Exercise: Among the entries below, find every line that contains the string "green", then copy it.

(Excerpts from a dataset)
---

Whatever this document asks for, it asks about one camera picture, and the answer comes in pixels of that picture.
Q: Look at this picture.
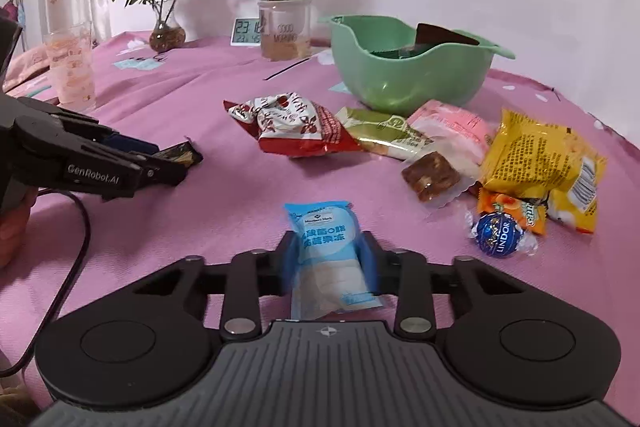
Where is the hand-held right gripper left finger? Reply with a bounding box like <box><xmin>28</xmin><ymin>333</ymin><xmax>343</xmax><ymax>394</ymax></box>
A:
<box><xmin>129</xmin><ymin>231</ymin><xmax>301</xmax><ymax>342</ymax></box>

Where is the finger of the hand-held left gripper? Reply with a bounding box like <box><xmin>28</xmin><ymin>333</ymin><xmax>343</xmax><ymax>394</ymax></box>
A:
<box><xmin>132</xmin><ymin>152</ymin><xmax>190</xmax><ymax>188</ymax></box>
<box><xmin>97</xmin><ymin>129</ymin><xmax>163</xmax><ymax>156</ymax></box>

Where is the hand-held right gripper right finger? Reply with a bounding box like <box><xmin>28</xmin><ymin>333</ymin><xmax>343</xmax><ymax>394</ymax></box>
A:
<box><xmin>356</xmin><ymin>231</ymin><xmax>526</xmax><ymax>342</ymax></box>

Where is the dark brown gold snack packet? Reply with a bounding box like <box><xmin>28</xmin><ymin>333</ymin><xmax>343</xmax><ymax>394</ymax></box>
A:
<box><xmin>152</xmin><ymin>137</ymin><xmax>204</xmax><ymax>168</ymax></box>

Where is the light blue white jelly packet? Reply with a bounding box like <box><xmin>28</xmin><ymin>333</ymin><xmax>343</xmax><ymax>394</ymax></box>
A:
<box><xmin>284</xmin><ymin>201</ymin><xmax>385</xmax><ymax>320</ymax></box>

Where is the green plastic bowl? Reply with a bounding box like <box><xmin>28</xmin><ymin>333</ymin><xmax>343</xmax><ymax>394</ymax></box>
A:
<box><xmin>320</xmin><ymin>14</ymin><xmax>516</xmax><ymax>116</ymax></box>

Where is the person's left hand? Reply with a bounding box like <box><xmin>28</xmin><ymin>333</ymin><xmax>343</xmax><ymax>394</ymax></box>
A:
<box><xmin>0</xmin><ymin>187</ymin><xmax>38</xmax><ymax>269</ymax></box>

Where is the pink tablecloth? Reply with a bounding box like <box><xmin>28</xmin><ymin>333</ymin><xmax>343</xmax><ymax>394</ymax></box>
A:
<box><xmin>0</xmin><ymin>29</ymin><xmax>640</xmax><ymax>408</ymax></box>

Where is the printed drinking glass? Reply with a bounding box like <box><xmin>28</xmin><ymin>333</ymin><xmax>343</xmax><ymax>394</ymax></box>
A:
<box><xmin>42</xmin><ymin>21</ymin><xmax>97</xmax><ymax>112</ymax></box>

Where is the pink patterned cushion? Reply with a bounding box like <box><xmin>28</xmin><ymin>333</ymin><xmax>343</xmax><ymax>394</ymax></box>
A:
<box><xmin>2</xmin><ymin>44</ymin><xmax>53</xmax><ymax>98</ymax></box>

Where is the clear packet with brown bar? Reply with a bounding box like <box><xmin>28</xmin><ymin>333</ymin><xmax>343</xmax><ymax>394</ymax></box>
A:
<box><xmin>401</xmin><ymin>152</ymin><xmax>481</xmax><ymax>208</ymax></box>

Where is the blue wrapped chocolate ball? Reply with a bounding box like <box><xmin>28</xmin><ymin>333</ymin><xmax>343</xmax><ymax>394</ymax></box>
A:
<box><xmin>467</xmin><ymin>209</ymin><xmax>538</xmax><ymax>260</ymax></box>

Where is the olive green cake packet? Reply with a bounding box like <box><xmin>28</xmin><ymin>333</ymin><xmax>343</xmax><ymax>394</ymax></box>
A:
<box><xmin>335</xmin><ymin>107</ymin><xmax>436</xmax><ymax>162</ymax></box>

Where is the red white cherry-print packet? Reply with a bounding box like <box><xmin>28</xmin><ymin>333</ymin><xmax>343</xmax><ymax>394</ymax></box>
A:
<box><xmin>223</xmin><ymin>93</ymin><xmax>363</xmax><ymax>158</ymax></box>

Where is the pink snack packet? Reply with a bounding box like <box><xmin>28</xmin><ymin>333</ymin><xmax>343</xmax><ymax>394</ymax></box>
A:
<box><xmin>407</xmin><ymin>99</ymin><xmax>496</xmax><ymax>178</ymax></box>

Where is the white digital clock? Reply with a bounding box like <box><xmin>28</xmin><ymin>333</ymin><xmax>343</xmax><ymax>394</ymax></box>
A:
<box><xmin>230</xmin><ymin>18</ymin><xmax>263</xmax><ymax>46</ymax></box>

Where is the orange snack packet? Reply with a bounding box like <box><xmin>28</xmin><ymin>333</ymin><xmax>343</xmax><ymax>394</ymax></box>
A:
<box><xmin>476</xmin><ymin>187</ymin><xmax>548</xmax><ymax>236</ymax></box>

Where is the thin black stick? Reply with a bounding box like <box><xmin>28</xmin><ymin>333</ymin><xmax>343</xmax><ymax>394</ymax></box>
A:
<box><xmin>264</xmin><ymin>56</ymin><xmax>322</xmax><ymax>82</ymax></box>

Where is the yellow snack packet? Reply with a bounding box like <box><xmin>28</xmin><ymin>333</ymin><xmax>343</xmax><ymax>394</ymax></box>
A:
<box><xmin>480</xmin><ymin>108</ymin><xmax>608</xmax><ymax>235</ymax></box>

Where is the dark brown-red snack packet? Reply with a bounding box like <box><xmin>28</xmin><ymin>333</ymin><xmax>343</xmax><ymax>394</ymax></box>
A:
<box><xmin>415</xmin><ymin>23</ymin><xmax>482</xmax><ymax>46</ymax></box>

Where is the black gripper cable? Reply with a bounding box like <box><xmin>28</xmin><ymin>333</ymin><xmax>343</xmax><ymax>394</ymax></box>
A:
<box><xmin>0</xmin><ymin>189</ymin><xmax>93</xmax><ymax>378</ymax></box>

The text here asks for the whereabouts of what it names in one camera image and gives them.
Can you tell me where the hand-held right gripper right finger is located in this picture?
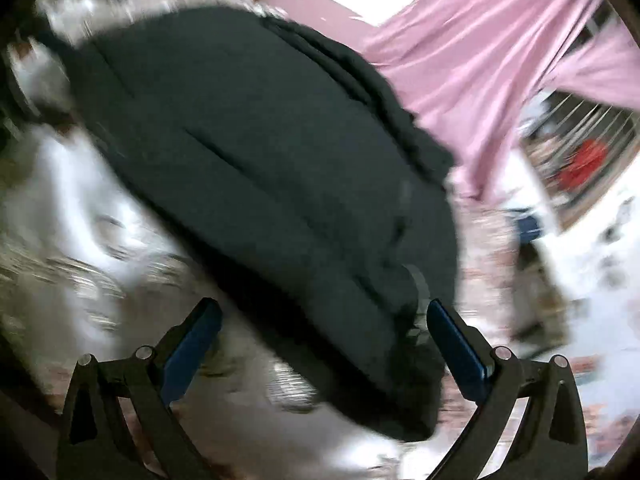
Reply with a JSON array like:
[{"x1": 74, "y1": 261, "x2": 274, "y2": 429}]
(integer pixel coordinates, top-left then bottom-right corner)
[{"x1": 426, "y1": 299, "x2": 588, "y2": 480}]

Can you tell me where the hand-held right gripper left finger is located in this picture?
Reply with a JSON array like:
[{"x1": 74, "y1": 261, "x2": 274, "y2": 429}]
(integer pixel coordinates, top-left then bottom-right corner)
[{"x1": 56, "y1": 297, "x2": 223, "y2": 480}]

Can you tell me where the black jacket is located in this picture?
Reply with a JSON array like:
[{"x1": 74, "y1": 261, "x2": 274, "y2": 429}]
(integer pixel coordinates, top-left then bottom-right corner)
[{"x1": 30, "y1": 7, "x2": 463, "y2": 443}]

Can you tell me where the blue backpack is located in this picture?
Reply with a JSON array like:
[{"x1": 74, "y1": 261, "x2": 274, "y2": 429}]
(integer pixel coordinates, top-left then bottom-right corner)
[{"x1": 515, "y1": 212, "x2": 544, "y2": 244}]

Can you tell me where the floral satin bed cover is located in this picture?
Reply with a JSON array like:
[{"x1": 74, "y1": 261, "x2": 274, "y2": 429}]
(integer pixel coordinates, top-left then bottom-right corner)
[{"x1": 0, "y1": 0, "x2": 640, "y2": 480}]

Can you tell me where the red hanging cloth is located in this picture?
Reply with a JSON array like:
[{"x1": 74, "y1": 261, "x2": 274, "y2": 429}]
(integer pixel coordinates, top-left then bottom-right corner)
[{"x1": 555, "y1": 140, "x2": 614, "y2": 194}]

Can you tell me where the pink curtain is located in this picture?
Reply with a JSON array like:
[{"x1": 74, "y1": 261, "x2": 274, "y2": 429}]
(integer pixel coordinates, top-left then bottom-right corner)
[{"x1": 260, "y1": 0, "x2": 640, "y2": 202}]

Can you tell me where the barred window with wooden frame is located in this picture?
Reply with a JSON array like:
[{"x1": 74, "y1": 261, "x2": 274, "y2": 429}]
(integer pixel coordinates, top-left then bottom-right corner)
[{"x1": 520, "y1": 0, "x2": 640, "y2": 232}]

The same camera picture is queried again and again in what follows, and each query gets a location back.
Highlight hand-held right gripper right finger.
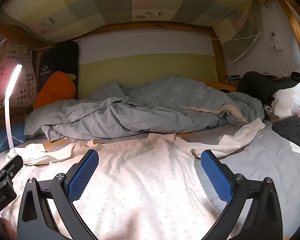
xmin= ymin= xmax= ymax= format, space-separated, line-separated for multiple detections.
xmin=200 ymin=149 xmax=283 ymax=240

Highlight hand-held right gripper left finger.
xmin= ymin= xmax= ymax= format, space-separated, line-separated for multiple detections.
xmin=17 ymin=149 xmax=100 ymax=240

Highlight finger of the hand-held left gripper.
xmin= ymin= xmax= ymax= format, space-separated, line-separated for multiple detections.
xmin=0 ymin=154 xmax=24 ymax=181

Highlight white dotted shirt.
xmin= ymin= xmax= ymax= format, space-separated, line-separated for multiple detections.
xmin=0 ymin=117 xmax=266 ymax=240

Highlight white clothes pile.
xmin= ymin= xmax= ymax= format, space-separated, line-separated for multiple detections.
xmin=272 ymin=79 xmax=300 ymax=124

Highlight person's left hand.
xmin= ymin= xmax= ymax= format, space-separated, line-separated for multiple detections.
xmin=0 ymin=217 xmax=18 ymax=240

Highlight blue pillow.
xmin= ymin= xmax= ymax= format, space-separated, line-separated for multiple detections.
xmin=0 ymin=122 xmax=28 ymax=157

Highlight grey printed bed sheet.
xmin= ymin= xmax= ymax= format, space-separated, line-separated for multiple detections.
xmin=0 ymin=120 xmax=300 ymax=240

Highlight white desk lamp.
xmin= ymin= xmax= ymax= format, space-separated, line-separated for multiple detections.
xmin=4 ymin=63 xmax=23 ymax=160

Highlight checkered pillow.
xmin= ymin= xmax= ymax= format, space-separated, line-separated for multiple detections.
xmin=0 ymin=37 xmax=38 ymax=109

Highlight orange carrot plush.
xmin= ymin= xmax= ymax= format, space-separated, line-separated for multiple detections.
xmin=33 ymin=71 xmax=77 ymax=110

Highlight grey-blue duvet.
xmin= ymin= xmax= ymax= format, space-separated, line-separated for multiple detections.
xmin=24 ymin=75 xmax=265 ymax=142

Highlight yellow cloth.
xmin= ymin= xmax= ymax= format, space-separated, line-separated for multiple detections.
xmin=210 ymin=81 xmax=238 ymax=93

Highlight dark grey cloth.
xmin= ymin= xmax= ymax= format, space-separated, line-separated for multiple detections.
xmin=272 ymin=117 xmax=300 ymax=150

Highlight black clothing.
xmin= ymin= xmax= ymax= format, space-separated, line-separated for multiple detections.
xmin=236 ymin=71 xmax=300 ymax=110

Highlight white curved rod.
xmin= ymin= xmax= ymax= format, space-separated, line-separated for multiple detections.
xmin=231 ymin=31 xmax=262 ymax=63

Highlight pastel checkered canopy cloth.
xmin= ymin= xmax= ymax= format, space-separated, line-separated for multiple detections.
xmin=0 ymin=0 xmax=263 ymax=43

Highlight wooden bed frame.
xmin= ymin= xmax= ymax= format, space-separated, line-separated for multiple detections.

---

Exercise output:
Where is the green plastic bowl? Reply with a bounding box like <box><xmin>28</xmin><ymin>333</ymin><xmax>343</xmax><ymax>394</ymax></box>
Where is the olive green cake packet? Reply with a bounding box like <box><xmin>28</xmin><ymin>333</ymin><xmax>343</xmax><ymax>394</ymax></box>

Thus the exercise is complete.